The most glaring example of this was how reddit did a total 180 before/after the election. Before the election questioning putting a candidate in without a primary was sacrilege. Afterwards it was a popularly supported reason for the loss. It was like watching an inflated balloon of propaganda deflate.
After the election, the amount of [Removed by Reddit] went from very little, to EVERYWHERE.
That's what did it for me, zero Reddit unless I can't find the information anywhere else, and even then it's for viewing a single post and then I'm gone.
In the few days following the election, there was a flood of conservative posters all over the place. After about a week, they all disappeared and Reddit returned to its usual politics.
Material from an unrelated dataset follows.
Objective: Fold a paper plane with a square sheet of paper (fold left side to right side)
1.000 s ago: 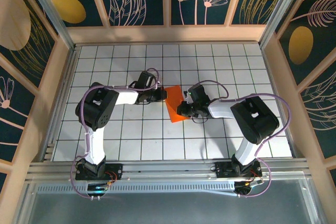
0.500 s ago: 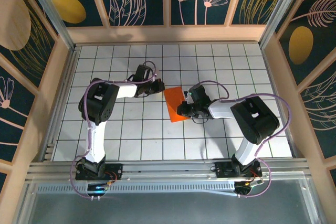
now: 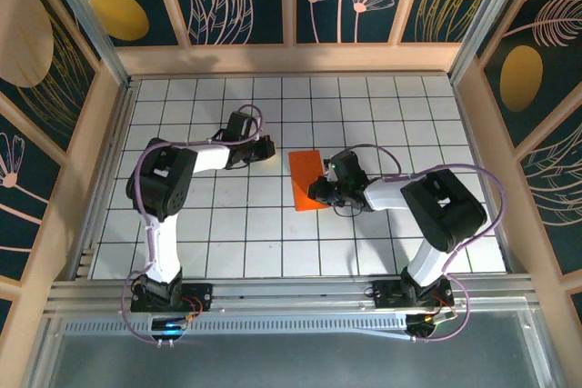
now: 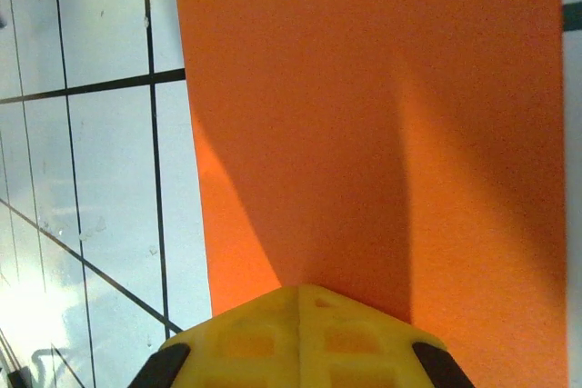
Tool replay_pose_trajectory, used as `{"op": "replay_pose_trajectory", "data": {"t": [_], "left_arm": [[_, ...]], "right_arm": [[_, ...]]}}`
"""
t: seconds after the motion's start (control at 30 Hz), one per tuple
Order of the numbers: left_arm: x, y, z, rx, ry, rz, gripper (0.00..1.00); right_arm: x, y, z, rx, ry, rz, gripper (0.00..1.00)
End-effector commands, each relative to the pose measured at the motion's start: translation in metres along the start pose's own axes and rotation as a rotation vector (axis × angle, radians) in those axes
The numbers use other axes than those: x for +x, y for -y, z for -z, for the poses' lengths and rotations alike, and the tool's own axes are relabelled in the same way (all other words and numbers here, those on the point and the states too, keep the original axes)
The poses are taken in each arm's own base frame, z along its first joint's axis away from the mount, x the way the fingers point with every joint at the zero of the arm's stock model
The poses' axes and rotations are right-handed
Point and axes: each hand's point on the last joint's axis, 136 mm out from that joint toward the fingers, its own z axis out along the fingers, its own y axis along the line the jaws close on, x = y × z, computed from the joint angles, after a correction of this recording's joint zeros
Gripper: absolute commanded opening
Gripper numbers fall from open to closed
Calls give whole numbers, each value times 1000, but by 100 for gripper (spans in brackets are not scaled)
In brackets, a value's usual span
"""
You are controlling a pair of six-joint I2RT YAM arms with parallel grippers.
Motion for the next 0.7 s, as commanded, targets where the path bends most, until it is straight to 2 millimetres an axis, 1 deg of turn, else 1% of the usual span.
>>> {"op": "replay_pose_trajectory", "data": {"t": [0.0,0.1,0.13,0.17,0.2,0.27,0.33,0.37,0.4,0.43,0.5,0.57,0.67], "left_arm": [[0,23,28,70,25,5,0],[21,41,37,119,0,16,0],[24,49,38,135,-2,14,0],[40,51,36,137,-34,22,0],[49,57,33,150,-58,23,0],[63,67,26,174,-104,35,0],[73,75,18,188,-136,39,0],[80,75,15,184,-152,40,0],[81,79,11,189,-158,36,0],[78,84,8,197,-157,32,0],[82,86,1,201,-176,29,0],[84,84,-4,190,-189,27,0],[91,72,-10,142,-209,26,0]], "right_arm": [[22,38,0,154,-27,-99,0],[17,31,0,124,-2,-109,0],[17,30,-1,118,3,-112,0],[17,28,-1,112,6,-114,0],[17,27,-2,109,5,-114,0],[17,26,-4,107,2,-116,0],[18,25,-5,105,1,-113,0],[19,25,-5,105,-1,-113,0],[18,25,-5,104,1,-111,0],[18,24,-5,104,0,-109,0],[18,24,-5,102,1,-106,0],[18,23,-5,100,0,-104,0],[18,20,-5,93,-2,-95,0]]}}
I think the difference you are seeing is an atypical amount of conservatism, not the other way around. Most people who voted for Harris still do not think that the lack of a primary was the issue.
Probably not, but as someone who didn't vote for either major party, nor am I a conservative, it was glaringly obvious that ramming through without lube someone who totally dive-bombed the prior primary might have avoided a sanity check to filter primary issues.
The strongest candidate for either party to field would be an incumbent President, especially one who has already beaten the other party's frontrunner. They have the advantage of celebrity, a record and the bully pulpit. The second strongest candidate would logically be an incumbent Vice President.
The Democratic Party may have been a shitshow but Harris was the best possible option once Biden was no longer in contention. And the margin between her and Trump turned out to be slim, so a Harris win wouldn't have been impossible.
Harris was pretty much the only option. The primary was already over and there were real questions on who could spend campaign funds with Biden's step down.
That said, I really blame her lose on her and the biden campaign more than anything. They chased hard for disaffected republican voters at the expense of the base. They failed to win those voters and lost some of their base voters.
Ive noticed very clearly a material change even on this site, where a comment with a conservative viewpoint would get downvoted into oblivion, and now I seem to see far more diversified opinions. Which is great, I want that.
That's bizarre. Putting her at the top of the ticket was very clearly the better of two bad options (it was too late for the better options, by the time the call was made).
There exist people who think Biden had a better shot and replacing him with Harris was a mistake? Did they not look at his approval ratings earlier that year, then look up what that's historically meant for presidential re-elections? Dude was gonna lose, and by the time of the replacement he was likely gonna get crushed. The replacement probably helped down-ballot races, given how badly Bien was likely to perform, so was a good idea even though she lost.
Like, yes, it was per se bad but people blaming that for the defeat is... confusing to me.
No I don't think people are saying Biden was the better option. At first, as I recall, people were fairly outraged that they were left with two bad options.
The general tone very quickly shifted to Kamala's brat summer, Kamala is bae type shit.
Even after the fact nobody was questioning Kamala's qualifications. Why, at the 11th hour, were we left with demented grandpa and someone that couldn't win a primary the first time? Whose fault was this? What consequence did they suffer?
The dialogue was mostly around trying to figure out who to blame for people not voting for Kamala. Men? Black dudes? Mexicans? Misogynists? Anyone but whoever was actually responsible for the situation? Idk what it's like now though, I haven't used Reddit in months.
This slightly speaks to what subreddits a person reads, because I can tell you I had the exact opposite experience. People seemed still very pissed off about it.